• Exercise instructions
Sift through the material below and return the lines with "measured".

------------------------------------------------

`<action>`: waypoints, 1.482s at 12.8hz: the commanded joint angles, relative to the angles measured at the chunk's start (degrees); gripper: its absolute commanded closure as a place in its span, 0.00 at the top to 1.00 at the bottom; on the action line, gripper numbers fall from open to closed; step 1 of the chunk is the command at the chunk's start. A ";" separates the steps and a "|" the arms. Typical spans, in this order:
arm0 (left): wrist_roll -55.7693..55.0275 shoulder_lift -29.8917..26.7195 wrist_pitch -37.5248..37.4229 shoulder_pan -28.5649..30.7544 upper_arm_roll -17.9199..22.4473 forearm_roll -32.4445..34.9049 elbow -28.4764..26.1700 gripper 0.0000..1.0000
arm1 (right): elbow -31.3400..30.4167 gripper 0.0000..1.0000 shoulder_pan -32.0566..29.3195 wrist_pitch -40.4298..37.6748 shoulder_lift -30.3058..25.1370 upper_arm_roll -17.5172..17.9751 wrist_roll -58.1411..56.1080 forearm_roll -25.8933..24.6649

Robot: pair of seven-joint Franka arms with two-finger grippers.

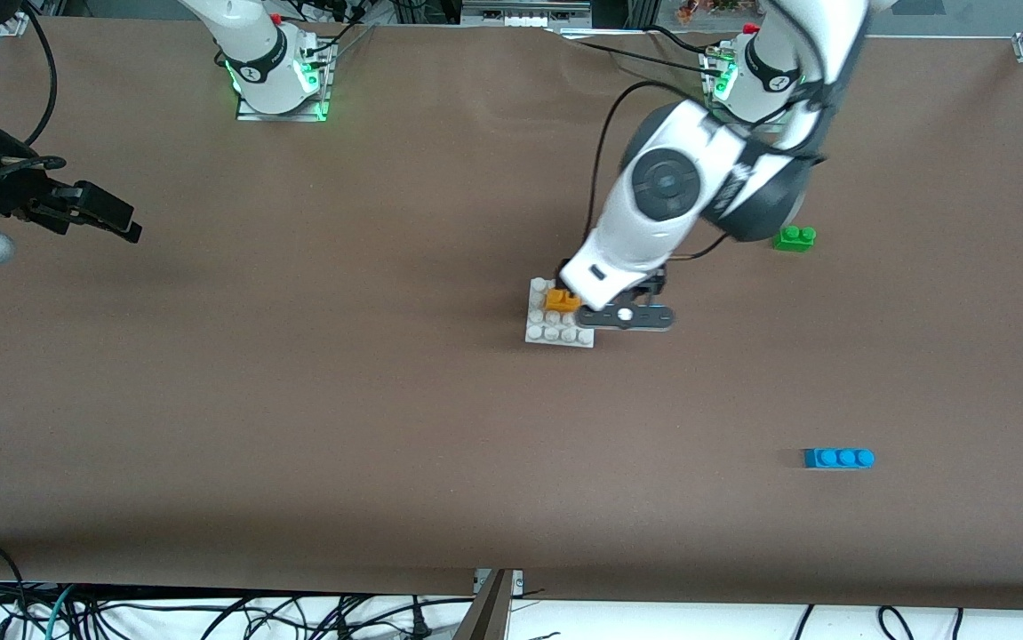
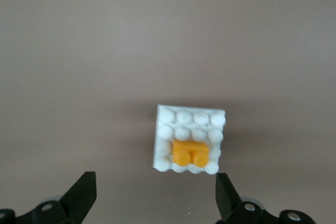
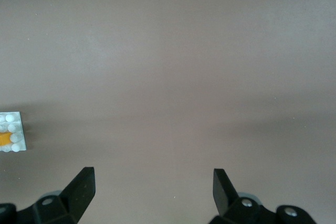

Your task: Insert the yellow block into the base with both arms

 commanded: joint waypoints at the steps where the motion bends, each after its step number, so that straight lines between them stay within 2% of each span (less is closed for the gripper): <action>1: 1.67 -5.88 -4.20 6.91 -0.74 0.40 -0.86 1.00 | 0.64 0.99 -0.12 -0.23 -0.18 0.41 0.08 -0.07; 3: 3.68 -8.97 -6.84 11.66 -0.74 -0.39 -0.77 1.00 | 0.64 0.99 -0.12 -0.06 0.00 0.33 0.08 0.02; 6: 16.22 -11.17 -10.97 19.66 -0.74 -1.26 -0.69 1.00 | 0.64 0.99 -0.04 -0.14 -0.09 0.41 0.08 0.02; 10: 21.79 -13.02 -14.67 26.26 -0.74 -1.36 -0.77 1.00 | 0.64 0.99 -0.12 -0.14 -0.09 0.06 0.08 0.10; 16: 31.54 -13.73 -17.13 30.40 -0.30 -0.57 -1.47 1.00 | 0.64 0.99 -0.30 -0.14 0.08 -0.02 0.08 0.19; 19: 31.64 -13.64 -17.05 30.32 -0.13 0.13 -1.30 1.00 | 0.73 0.99 -0.74 -0.05 0.26 -0.20 0.08 0.19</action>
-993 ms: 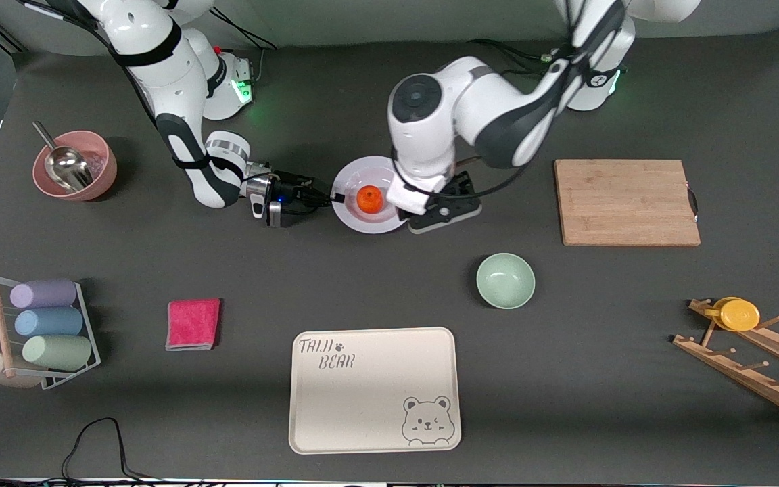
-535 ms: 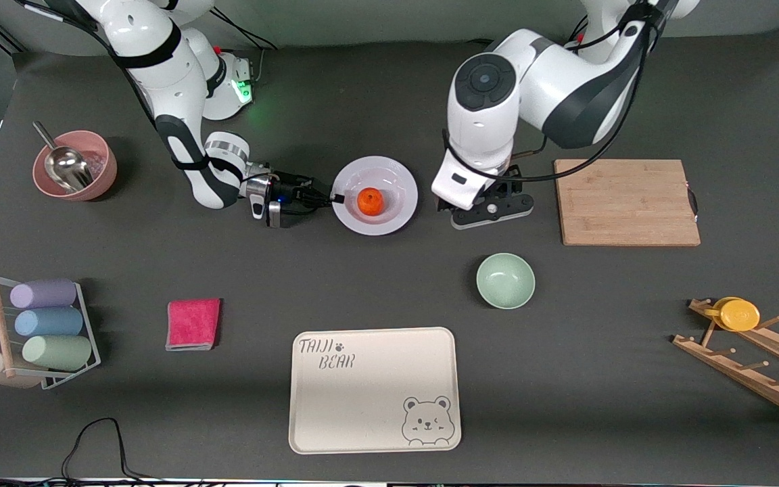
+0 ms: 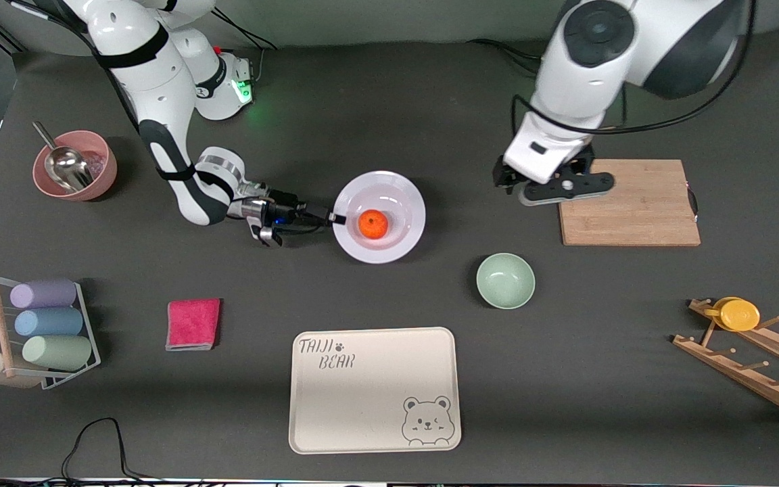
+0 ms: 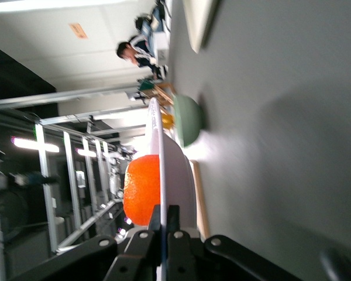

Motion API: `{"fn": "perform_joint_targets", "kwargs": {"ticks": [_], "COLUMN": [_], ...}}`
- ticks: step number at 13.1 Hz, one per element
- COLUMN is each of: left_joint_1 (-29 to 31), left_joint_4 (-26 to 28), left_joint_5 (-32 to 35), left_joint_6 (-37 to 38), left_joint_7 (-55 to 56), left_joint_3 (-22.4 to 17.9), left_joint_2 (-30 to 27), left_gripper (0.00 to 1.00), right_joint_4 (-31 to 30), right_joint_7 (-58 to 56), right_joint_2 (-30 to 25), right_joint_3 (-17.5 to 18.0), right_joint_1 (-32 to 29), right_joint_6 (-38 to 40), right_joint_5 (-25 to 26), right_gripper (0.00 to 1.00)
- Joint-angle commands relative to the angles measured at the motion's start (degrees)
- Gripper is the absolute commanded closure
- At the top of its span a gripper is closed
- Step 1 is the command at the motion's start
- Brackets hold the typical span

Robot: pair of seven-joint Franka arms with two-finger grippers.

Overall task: Place orange and plate with both arms
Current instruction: 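Carry the plate onto the bear placemat while the left gripper withdraws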

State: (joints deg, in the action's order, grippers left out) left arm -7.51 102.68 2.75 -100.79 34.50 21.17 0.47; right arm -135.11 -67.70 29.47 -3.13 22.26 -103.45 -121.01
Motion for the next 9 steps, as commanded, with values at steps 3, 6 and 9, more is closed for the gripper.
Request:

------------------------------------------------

• Result of this exercise
`<action>`: waypoints, 1.482s at 12.8hz: the commanded joint angles, relative to the angles measured at the chunk's start (degrees); gripper: its absolute commanded closure as a place in its span, 0.00 at the top to 1.00 at the bottom; on the action line, gripper numbers fall from open to closed; step 1 of the chunk is the command at the chunk's start. A ";" separates the steps and a "|" the arms. Typical spans, in this order:
- Joint-angle commands relative to the angles measured at the motion's start (degrees)

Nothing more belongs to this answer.